In the US there is a lot of debate about mortgages and the various options presented to people. The discussion tends to be a bit of a muddle. The poster child for bad loans is sub-prime. Lumped in together are ARMs and the focus of this post, interest-only loans. Throwing the baby and out with the bath water seems to be the order of the day.
Interest-only loans mean that the borrower is effectively renting the money from the bank. Like any renter they need to pay monthly and at the end they need to return to the bank the money provided.
In the UK, lenders recommend interest-only mortgages for all BTL property. As some might already recognize, BTL is the term used in the UK to refer to rental property. Why should investors only use interest-only mortgages? The banks feel that an investor is holding the property to make money. Both from the rental income and the possible capital appreciation in the future. Paying down the loan balance for an asset that is likely to rise seems to trap capital in the property when that cash can be better used elsewhere. Holding the cash in reserve for emergencies and scheduled repairs is a better use. Using the cash to invest further is another. The lenders just do not see the logic in paying down the principal. Loan pay down is not considered the highest and best use for the rental income.

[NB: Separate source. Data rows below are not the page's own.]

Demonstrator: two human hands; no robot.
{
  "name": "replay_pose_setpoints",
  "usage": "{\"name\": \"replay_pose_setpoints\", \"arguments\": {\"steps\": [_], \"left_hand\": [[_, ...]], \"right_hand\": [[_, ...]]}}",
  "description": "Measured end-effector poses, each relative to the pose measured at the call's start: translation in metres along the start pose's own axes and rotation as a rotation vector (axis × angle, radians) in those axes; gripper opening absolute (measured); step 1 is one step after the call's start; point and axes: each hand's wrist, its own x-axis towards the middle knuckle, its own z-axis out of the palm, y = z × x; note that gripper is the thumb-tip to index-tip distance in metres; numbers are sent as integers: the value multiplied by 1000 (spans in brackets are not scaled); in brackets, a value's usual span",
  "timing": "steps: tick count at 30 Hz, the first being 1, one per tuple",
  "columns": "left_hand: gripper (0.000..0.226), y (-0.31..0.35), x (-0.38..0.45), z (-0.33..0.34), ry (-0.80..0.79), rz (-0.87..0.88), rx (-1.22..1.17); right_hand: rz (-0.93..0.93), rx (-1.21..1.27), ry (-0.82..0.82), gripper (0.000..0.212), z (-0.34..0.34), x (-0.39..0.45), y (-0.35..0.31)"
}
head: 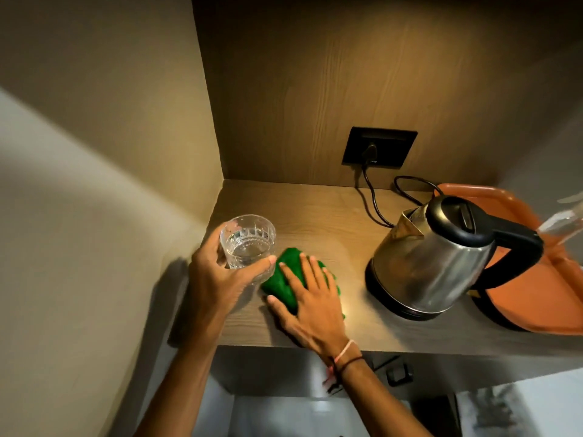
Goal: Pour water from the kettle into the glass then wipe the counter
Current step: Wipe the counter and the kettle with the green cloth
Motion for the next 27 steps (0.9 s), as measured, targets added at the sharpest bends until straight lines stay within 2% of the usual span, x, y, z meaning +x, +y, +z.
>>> {"name": "replay_pose_setpoints", "arguments": {"steps": [3,5,9,14,17,19,25,27], "left_hand": [[89,6,8,-1,6,26,-37],[90,6,9,0,6,28,-38],[94,0,8,8,-30,-11,-18],[85,1,3,11,-49,-15,-4],[86,1,4,6,-31,-24,17],[88,2,4,3,-15,-31,7],[92,9,-4,10,-17,-99,-70],[91,13,-11,16,-29,-132,-110]], "right_hand": [[-188,53,-58,72,6,-14,-15],[-222,113,-56,69,9,-40,-14],[-74,135,34,69,4,-76,20],[150,86,128,63,-18,-27,40],[52,52,32,99,-12,-6,23],[-46,39,-12,107,-7,-12,16],[-192,280,30,50,-11,-68,13],[-120,491,27,37,-21,-84,16]]}}
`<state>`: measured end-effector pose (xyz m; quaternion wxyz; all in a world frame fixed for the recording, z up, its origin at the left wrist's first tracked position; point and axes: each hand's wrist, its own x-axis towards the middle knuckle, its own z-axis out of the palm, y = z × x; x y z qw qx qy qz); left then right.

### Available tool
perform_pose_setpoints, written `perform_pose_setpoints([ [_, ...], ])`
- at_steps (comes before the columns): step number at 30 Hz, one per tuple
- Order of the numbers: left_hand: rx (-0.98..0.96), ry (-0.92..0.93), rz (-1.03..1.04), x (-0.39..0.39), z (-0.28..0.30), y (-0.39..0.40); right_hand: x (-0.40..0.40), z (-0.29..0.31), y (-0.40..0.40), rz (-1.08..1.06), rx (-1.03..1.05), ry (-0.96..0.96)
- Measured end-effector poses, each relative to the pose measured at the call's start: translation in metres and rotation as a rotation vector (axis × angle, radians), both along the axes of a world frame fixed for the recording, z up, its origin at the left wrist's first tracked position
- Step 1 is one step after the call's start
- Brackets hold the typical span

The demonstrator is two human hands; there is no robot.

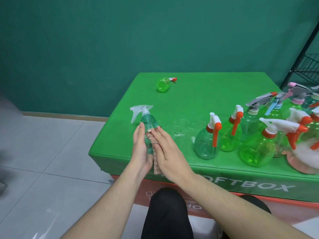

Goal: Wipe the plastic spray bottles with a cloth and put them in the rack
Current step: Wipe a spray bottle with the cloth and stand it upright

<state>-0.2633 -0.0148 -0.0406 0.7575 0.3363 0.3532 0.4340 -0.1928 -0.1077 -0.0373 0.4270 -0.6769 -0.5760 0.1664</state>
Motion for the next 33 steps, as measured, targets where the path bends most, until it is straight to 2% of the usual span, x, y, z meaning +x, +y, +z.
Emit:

But how will the lender get paid? If you ask them they will say that either the borrower will refinance to extract equity at some point in the future or the loan will be paid off when the property is sold. Only in the case of falling values will the lender be concerned. As the lender expects a 15% deposit (down payment) they do not see much risk of the asset ending up being worth less than the outstanding balance of the loan.
Interest-only loans for real estate are a tool. Somewhat like a car lease. With a house you are more likely to see the asset’s value rise while it is almost a certainty that the car’s value will drop until all you have is rolling scrap. Leases make sense for many car buyers. Interest-only loans are fine for many investors. You just have to understand the math and the assumptions so you can plan for the future. The future might include falling property values in the short run so plan for alternative outcomes.
When the dot.com meltdown happened even good firms that were making money suffered. In the present sub-prime storm all ARMs, all interest-only loans and all other exotic loans are considered toxic. All sub-prime borrowers were somehow taken advantage of by the lenders. It could never be the borrower made a bad decision and now needs to deal with it. Interest-only is a tool. As a real estate investor it is your responsibility to use the right tool for the task. Do Your Own Research (DYOR).
What about the headlines and the other blogs who say…
The savvy real estate investor focuses on the details of the specific deal. They understand their game. They read the headlines to understand what the public is thinking. They know the headlines are largely crap when it comes to finding great deals. They want motivated sellers to present them with great deals. The headlines condition the sellers that the future is bleak. Sellers who only look at the headlines (the sky is falling, house prices are crashing, news at 11:00 PM) will not act rationally. When speaking to a motivated seller the savvy investor needs to know what is possible using the tools in their toolbox. To solve the seller’s problem while picking up the property at the same time. An interest-only loan is one such tool.
You make your profit when you buy. You collect your cash when you sell or refinance.